Однако надежды на то, что перевыборы с допуском к ним вновь зарегистрированных партий создадут принципиально иную ситуацию, были изначально иллюзорны. Да, либеральная оппозиция добилась бы некоторого представительства в Думе. Но КПРФ и справедливцы сохранили бы возможность составить парламентское большинство, вступив в коалицию либо с остатками Жуликов и Воров, либо с прорвавшимися в Думу либералами. В любом случае лицо послепутинской власти определяли бы они.
Было бы это шагом вперед? Я отдаю себе отчет, что после многочисленных предательств со стороны КПРФ и «Справедливой России» (если кто-то и «слил» протест, то именно они), после поддержки ими доброй половины новых репрессивных законов, после того как они почти единодушно проголосовали за позорный «закон Молоха-Ирода», положительный ответ будет выглядеть полным неприличием. И все же я отвечу положительно.

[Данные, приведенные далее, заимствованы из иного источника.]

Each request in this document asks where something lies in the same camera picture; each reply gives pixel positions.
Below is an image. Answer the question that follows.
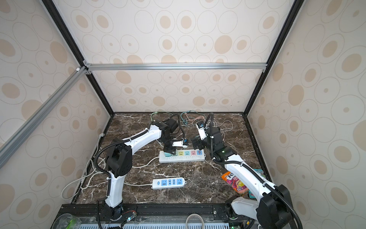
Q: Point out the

Любая реальная передвижка власти внутри выстроенной Путиным системы разбалансировала бы всю пресловутую вертикаль. Механизм контроля и манипуляций на какое-то время заклинило бы. Тетки и дядьки из избиркомов не решились бы переписывать протоколы, не зная наверняка, кто именно сегодня на Руси реальный Хозяин и надолго ли. Не были бы уверены, что их прикроют. Любые первые послепутинские выборы были бы относительно честными. И уже дальше от нас бы зависело, окажутся ли они одновременно и последними честными выборами при новой власти. Во всяком случае, это был бы еще один шанс вырваться из «социального некроза». И если была возможность использовать для этого в качестве рычага «коммунисток-горячевых», надо было так и делать.
Мне возразят: КПРФ и справедливцы сами отказались от реальной борьбы за власть. Но было ли сделано все возможное, чтобы они не отказались? В числе прочего истекший год показал, что эти «политические ужи» в разных ситуациях способны вести себя по-разному. То есть на них, в отличие от Путина, можно «влиять». И если бы на первом же стотысячном митинге вожди либералов выдвинули бы внятное требование немедленной передачи мандата на формирование правительства КПРФ и «Справедливой России», им было бы гораздо труднее уклониться от выполнения некоторых «оппозиционных обязанностей».
Мало кто задумался над тем, что функционеры КПРФ и справедливцев не пошли на тесное сотрудничество с «белоленточниками» не только в силу своей зависимости от Кремля. Как бы ни были они встроены в путинскую систему, они не могут не учитывать настроения тех, кто своими голосами обеспечивает им теплые места в Думе. Масса их избирателей не спешила влиться в «марши миллионов» не потому, что их туда не звали лидеры, а потому, что испытывала острое недоверие к «креативному среднему классу». И «креативные» мало что сделали, чтобы это недоверие развеять. Их слух ласкало пение сладкоголосых сирен, разжигавших в них чувство социального превосходства над «анчоусами».
Одна из главных причин поражения первого натиска на путинскую диктатуру в том, что возникшее «антипутинское большинство» так и осталось внутренне разобщенным. И не только на уровне вождей – черт бы с ними, с вождями – на уровне простых людей. Диктатуре лишь оставалось закреплять и усиливать взаимное отчуждение двух основных составляющих «антипутинского большинства». Что она последовательно и осуществляет.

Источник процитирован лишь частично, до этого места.